● Provided data
________________

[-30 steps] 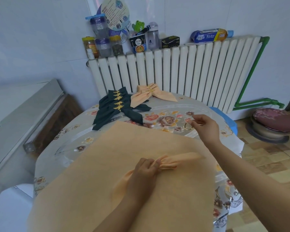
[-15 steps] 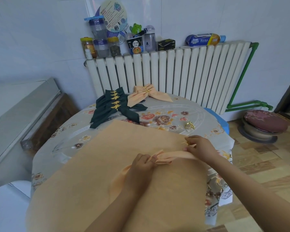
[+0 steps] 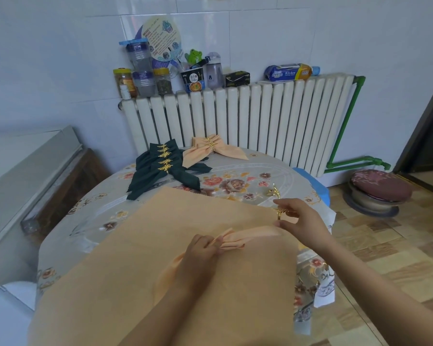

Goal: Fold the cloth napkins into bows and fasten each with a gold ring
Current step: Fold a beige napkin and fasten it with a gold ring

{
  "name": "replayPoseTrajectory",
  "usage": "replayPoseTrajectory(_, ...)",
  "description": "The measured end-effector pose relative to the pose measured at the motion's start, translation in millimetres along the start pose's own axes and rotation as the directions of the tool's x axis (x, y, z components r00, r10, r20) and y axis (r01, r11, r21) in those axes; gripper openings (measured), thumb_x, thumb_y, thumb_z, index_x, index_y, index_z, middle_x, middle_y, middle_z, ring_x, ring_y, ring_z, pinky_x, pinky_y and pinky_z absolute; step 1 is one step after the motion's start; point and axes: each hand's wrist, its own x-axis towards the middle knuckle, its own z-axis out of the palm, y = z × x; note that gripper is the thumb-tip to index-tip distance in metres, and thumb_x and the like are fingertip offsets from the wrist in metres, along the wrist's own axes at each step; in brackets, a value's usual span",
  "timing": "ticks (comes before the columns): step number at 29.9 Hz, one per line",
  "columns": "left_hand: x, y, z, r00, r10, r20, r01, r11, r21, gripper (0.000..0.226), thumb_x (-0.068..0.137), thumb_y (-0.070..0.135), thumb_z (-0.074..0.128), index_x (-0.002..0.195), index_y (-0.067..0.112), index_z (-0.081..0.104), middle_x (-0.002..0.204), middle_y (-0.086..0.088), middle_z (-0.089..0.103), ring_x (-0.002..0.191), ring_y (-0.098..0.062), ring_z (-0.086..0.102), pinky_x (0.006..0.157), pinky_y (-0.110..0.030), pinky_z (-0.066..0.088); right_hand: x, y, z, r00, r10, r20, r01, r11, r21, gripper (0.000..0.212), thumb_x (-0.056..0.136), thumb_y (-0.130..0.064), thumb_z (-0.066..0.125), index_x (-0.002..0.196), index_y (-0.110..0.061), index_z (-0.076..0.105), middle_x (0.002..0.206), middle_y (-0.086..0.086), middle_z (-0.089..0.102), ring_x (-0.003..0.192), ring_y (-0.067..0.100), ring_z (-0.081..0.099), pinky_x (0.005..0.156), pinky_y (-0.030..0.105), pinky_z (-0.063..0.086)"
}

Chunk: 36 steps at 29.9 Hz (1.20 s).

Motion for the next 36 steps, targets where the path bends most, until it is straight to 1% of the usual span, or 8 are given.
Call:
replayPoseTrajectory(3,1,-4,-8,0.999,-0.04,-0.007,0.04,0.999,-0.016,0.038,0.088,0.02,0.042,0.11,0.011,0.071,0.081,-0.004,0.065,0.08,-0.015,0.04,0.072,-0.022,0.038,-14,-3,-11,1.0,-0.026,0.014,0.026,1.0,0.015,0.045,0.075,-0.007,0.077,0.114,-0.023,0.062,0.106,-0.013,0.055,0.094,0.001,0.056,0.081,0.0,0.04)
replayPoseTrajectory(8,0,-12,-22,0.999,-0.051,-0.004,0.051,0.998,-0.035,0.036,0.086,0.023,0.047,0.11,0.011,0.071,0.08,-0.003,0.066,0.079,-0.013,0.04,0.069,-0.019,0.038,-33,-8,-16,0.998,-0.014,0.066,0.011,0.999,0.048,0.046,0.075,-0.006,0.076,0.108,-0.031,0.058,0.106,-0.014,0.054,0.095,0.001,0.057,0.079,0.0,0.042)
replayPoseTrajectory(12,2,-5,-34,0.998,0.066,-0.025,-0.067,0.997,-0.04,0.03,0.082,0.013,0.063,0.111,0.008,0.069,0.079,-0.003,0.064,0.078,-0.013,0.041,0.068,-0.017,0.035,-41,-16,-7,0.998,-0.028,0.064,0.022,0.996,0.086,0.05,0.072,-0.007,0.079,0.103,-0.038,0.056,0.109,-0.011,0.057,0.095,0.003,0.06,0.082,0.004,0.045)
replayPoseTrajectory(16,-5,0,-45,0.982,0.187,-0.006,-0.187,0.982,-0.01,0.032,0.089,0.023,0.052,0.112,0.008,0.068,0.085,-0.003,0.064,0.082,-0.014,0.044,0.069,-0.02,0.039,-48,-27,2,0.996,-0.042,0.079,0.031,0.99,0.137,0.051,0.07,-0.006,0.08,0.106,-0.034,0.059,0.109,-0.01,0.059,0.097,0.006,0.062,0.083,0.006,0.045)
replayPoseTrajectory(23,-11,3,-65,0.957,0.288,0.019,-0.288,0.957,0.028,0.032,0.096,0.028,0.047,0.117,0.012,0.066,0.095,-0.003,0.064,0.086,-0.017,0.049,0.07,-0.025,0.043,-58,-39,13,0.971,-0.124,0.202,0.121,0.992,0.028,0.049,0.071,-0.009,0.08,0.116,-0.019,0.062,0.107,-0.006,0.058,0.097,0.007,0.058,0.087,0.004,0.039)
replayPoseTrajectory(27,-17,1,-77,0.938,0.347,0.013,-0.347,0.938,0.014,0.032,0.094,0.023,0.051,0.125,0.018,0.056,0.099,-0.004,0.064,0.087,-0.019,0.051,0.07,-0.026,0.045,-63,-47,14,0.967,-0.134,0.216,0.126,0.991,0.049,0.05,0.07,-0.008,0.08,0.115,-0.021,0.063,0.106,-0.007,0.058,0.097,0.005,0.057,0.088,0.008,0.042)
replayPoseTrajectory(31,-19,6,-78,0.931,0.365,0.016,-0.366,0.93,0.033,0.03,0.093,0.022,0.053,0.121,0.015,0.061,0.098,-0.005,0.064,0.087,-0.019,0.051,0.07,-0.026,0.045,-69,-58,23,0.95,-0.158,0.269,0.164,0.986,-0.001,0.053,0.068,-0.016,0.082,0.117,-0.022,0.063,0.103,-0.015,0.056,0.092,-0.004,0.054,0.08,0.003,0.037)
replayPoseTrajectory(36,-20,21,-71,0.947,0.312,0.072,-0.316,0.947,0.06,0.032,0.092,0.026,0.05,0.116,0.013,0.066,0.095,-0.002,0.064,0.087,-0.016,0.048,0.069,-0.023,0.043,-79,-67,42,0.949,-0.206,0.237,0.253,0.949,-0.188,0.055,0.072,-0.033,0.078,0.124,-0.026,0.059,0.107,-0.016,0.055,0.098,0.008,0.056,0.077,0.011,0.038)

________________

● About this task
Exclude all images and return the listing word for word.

● Output below
[-30 steps] 
[-15 steps] 
[+0 steps] 

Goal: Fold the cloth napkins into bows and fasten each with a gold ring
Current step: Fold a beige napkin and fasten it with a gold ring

{
  "name": "replayPoseTrajectory",
  "usage": "replayPoseTrajectory(_, ...)",
  "description": "The measured end-effector pose relative to the pose measured at the motion's start, translation in millimetres along the start pose's own axes and rotation as the directions of the tool's x axis (x, y, z components r00, r10, r20) and y axis (r01, r11, r21) in those axes; gripper openings (measured), thumb_x, thumb_y, thumb_z, index_x, index_y, index_z, middle_x, middle_y, middle_z, ring_x, ring_y, ring_z, pinky_x, pinky_y and pinky_z absolute; step 1 is one step after the motion's start; point and axes: each hand's wrist, its own x-axis towards the middle knuckle, its own z-axis out of the palm, y = z × x; note that gripper is the thumb-tip to index-tip distance in metres, and thumb_x and the like are fingertip offsets from the wrist in metres, along the wrist's own axes at each step; in brackets, a value's usual span",
  "timing": "ticks (comes before the columns): step number at 29.9 Hz, one per line",
  "columns": "left_hand: x, y, z, r00, r10, r20, r01, r11, r21, gripper (0.000..0.226), thumb_x (-0.068..0.137), thumb_y (-0.070..0.135), thumb_z (-0.074..0.128), index_x (-0.002..0.195), index_y (-0.067..0.112), index_z (-0.081..0.104), middle_x (-0.002..0.204), middle_y (-0.086..0.088), middle_z (-0.089..0.103), ring_x (-0.002..0.191), ring_y (-0.098..0.062), ring_z (-0.086..0.102), pinky_x (0.006..0.157), pinky_y (-0.110..0.030), pinky_z (-0.066..0.088); right_hand: x, y, z, r00, r10, r20, r01, r11, r21, gripper (0.000..0.212), thumb_x (-0.056..0.136), thumb_y (-0.130..0.064), thumb_z (-0.066..0.125), index_x (-0.002..0.196), index_y (-0.110..0.061), index_z (-0.076..0.105), middle_x (0.002..0.206), middle_y (-0.086..0.086), middle_z (-0.089..0.102), ring_x (-0.003..0.192), ring_y (-0.067..0.100), ring_z (-0.081..0.099), pinky_x (0.005..0.156), pinky_y (-0.030..0.105), pinky_z (-0.063..0.086)"
}

Chunk: 36 steps at 29.9 Hz (1.20 s).

Motion for the next 36 steps, targets where the path bends most, until it is straight to 1% of the usual span, or 8 are given.
Call:
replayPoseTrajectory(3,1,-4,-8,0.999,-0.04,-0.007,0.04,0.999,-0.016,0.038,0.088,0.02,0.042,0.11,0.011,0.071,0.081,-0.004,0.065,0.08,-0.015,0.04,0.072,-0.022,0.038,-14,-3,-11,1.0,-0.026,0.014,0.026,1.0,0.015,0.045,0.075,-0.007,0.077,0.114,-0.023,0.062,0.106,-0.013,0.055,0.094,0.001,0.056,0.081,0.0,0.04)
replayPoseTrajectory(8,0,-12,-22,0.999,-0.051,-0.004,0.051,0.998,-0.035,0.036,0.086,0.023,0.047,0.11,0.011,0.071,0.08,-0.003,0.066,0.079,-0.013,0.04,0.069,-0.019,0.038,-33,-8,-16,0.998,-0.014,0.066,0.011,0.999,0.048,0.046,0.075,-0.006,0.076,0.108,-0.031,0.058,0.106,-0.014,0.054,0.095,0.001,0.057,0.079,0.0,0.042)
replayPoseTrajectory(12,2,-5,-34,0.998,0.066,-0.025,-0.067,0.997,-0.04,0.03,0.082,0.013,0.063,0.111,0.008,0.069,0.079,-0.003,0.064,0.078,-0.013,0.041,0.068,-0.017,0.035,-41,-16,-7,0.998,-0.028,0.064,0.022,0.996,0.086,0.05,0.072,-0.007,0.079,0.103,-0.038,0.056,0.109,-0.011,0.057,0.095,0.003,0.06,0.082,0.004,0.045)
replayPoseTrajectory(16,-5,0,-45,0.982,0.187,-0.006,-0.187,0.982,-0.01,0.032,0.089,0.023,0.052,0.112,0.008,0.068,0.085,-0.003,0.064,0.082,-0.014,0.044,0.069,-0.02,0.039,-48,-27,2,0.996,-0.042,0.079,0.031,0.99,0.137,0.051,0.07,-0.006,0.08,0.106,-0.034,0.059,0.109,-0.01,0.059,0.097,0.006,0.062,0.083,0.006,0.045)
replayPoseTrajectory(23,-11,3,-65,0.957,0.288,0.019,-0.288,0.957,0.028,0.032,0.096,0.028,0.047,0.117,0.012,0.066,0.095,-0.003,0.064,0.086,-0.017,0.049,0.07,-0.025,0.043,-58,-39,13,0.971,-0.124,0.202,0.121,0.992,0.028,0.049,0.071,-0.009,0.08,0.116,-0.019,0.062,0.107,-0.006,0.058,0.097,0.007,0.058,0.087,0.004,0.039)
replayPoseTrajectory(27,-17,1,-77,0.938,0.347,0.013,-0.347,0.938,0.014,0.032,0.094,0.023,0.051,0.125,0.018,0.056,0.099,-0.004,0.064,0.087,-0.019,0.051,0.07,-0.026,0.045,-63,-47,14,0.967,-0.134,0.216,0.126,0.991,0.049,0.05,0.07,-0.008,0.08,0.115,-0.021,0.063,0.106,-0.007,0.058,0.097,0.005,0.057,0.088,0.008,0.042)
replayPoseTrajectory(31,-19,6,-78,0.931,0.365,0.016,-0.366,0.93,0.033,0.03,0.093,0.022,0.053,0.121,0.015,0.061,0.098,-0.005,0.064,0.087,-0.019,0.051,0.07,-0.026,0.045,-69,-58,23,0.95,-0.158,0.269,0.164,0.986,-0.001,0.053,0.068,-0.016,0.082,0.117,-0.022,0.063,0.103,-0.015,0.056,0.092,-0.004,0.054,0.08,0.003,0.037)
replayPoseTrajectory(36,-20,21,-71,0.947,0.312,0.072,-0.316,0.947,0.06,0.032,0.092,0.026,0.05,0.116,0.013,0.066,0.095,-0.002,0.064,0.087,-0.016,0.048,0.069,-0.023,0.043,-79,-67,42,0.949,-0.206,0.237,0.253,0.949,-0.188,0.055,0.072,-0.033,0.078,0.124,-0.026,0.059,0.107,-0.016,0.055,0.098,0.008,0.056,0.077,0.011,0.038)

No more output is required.